No Significant Increased Risk of Birth Defects in Offspring of Women on Anti-TNF Agents

HealthDay News – Birth defects are not significantly more prevalent among women receiving anti-tumor necrosis factor (TNF) agents during pregnancy, according to a study published in the February issue of Clinical Gastroenterology and Hepatology.1

Gabriella Bröms, MD, from the Karolinska Institutet in Stockholm, and colleagues collected data on 1,272,424 live-born infants identified from the Danish and Swedish population-based health registers. They examined the prevalence of birth defects among infants born to women with chronic inflammatory disease and in the general population. Chronic inflammatory disease was defined in this study as inflammatory bowel disease, rheumatoid arthritis, ankylosing spondylitis, psoriatic arthritis, or psoriasis.

The researchers found that the prevalence of birth defects was higher among infants born to women with chronic inflammatory disease than in the general population (4.8% versus 4.2%), irrespective of anti-TNF treatment status. Birth defects occurred in 6.3% of infants born to women who received anti-TNF treatment versus 4.7% of infants born to women with chronic inflammatory disease who received no treatment. 

In women receiving anti-TNF treatment, the odds ratios were 1.32 (95% confidence interval [CI], 0.93 to 1.82) for any defect; 1.60 (95% CI, 0.93 to 2.58) for a cardiovascular defect; and 2.22 (95% CI, 0.86 to 4.71) for a urinary defect.

“Women who received anti-TNF agents during pregnancy had a slightly (but not significantly) higher risk of having children with birth defects,” the authors write.

The authors’ institutions have received financial support from pharmaceutical companies. The study was developed independently from a post-authorization safety study commissioned via Janssen Biotech.


Summary and Clinical Applicability

In this data set from Denmark and Sweden, women who received anti-TNF agents during pregnancy did not have a statistically significant higher risk of having children with birth defects.1 

Biologics are effective and increasingly used in the treatment of inflammatory arthritis. Most biologic agents are classified as ‘category B’ drugs by the US Food and Drugs Administration (FDA),2 meaning that animal reproduction studies have not shown any risk to the fetus, but there are no adequate and well-controlled studies in pregnant women. 

The transplacental transfer of IgG begins around week 20, and increases thereafter.3 For this reason, some physicians advocate the discontinuation of biologic medication after week 20 of gestation, minimizing the break from biologic treatment. It is thought that this may decrease the risk of immunogenicity (the risk of hypersensitivity reactions or loss of response once the biologic is reintroduced postpartum). 

The data presented here suggest that the rates of congenital malformations are similar to the rates in the background population of pregnant women with inflammatory disease. This suggests that, with respect to the risk of birth defects, biologics may not have to be discontinued during pregnancy (even after 20 weeks of gestation). 

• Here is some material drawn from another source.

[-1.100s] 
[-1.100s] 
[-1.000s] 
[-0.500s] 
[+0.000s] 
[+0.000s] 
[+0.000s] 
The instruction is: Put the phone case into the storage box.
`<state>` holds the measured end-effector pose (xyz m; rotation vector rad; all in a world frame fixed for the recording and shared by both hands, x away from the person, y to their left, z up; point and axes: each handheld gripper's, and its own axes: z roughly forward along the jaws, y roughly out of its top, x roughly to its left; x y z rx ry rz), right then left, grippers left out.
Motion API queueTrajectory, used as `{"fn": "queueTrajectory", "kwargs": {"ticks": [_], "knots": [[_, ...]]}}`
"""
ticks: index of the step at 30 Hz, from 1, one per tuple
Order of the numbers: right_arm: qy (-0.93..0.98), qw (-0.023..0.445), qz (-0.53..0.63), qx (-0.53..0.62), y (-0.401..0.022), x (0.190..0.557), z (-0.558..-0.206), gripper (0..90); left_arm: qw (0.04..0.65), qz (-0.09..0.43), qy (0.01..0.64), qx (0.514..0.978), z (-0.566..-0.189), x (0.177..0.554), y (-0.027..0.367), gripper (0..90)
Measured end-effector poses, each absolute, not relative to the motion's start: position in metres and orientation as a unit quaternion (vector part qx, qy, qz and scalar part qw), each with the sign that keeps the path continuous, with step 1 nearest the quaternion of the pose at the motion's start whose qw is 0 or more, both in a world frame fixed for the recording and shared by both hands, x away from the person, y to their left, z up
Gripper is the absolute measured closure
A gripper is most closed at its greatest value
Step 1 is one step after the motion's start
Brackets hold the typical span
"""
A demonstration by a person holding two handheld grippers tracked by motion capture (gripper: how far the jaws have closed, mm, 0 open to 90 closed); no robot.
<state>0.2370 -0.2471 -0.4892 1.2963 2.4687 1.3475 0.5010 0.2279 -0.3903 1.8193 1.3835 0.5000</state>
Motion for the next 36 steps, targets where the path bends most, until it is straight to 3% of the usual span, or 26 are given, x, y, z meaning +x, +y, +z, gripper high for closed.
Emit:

Because of immunosupression, it should be noted that the use of live vaccines in the newborn is contraindicated until the biologic is no longer detectable in the newborn’s circulation, due to the increased risk of fatal infections.4

Summary and clinical applicability statement by Corinna Panlilio Sison, MD

Reference

1. Bröms G, Granath F, Ekbom A, et al. Low Risk of Birth Defects for Infants Whose Mothers Are Treated With Anti-Tumor Necrosis Factor Agents During Pregnancy. Clin Gastroenterol Hepatol. 2016;14(2):234-241.e5.

2. Krause ML, Amin S, Makol A. Use of DMARDs and biologics during pregnancy and lactation in rheumatoid arthritis: what the rheumatologist needs to know. Ther Adv Musculoskelet Dis. 2014;6(5):169-84.

3. Chaparro M, Gisbert JP: Transplacental transfer of immunosuppressants and biologics used for the treatment of inflammatory bowel disease. Curr Pharm Biotechnol 2011;12:765–773.

4. Succi RC, Farhat CK. Vaccination in special situations. J Pediatr (Rio J). 2006;82(3 Suppl):S91-100.